WHAT THE TASK REQUIRES: In the data that follows, count every line holding the string "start" and give the count alone.

DATA:
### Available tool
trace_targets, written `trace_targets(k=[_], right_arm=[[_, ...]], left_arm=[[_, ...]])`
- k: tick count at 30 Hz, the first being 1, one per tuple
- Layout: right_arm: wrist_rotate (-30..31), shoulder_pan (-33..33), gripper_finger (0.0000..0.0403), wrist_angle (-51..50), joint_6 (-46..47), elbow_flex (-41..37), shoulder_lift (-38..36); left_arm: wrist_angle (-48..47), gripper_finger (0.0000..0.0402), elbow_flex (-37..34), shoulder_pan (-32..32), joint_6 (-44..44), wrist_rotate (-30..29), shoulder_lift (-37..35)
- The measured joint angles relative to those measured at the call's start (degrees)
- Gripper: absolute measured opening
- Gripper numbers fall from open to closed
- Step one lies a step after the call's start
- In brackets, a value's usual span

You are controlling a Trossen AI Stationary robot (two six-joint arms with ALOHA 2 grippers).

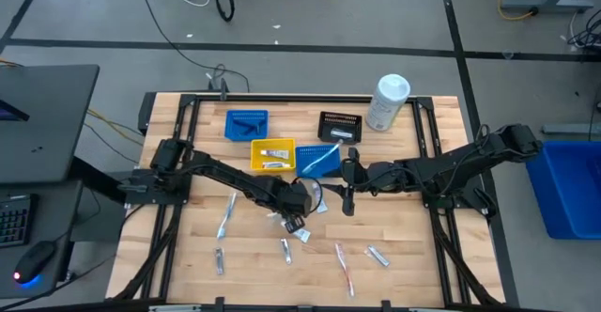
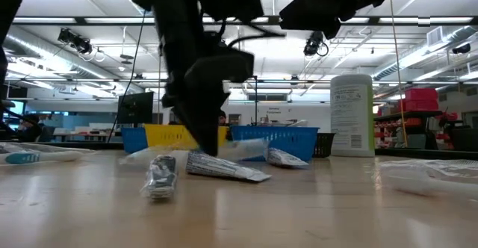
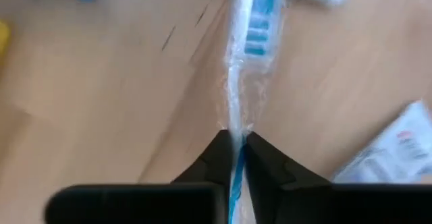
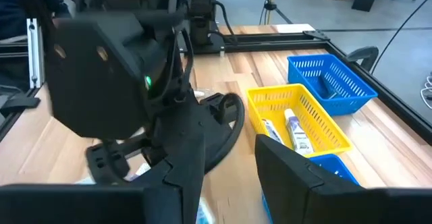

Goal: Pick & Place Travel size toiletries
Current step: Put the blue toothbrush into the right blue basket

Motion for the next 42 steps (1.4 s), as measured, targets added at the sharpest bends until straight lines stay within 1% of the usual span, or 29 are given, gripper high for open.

EXERCISE RESULT: 2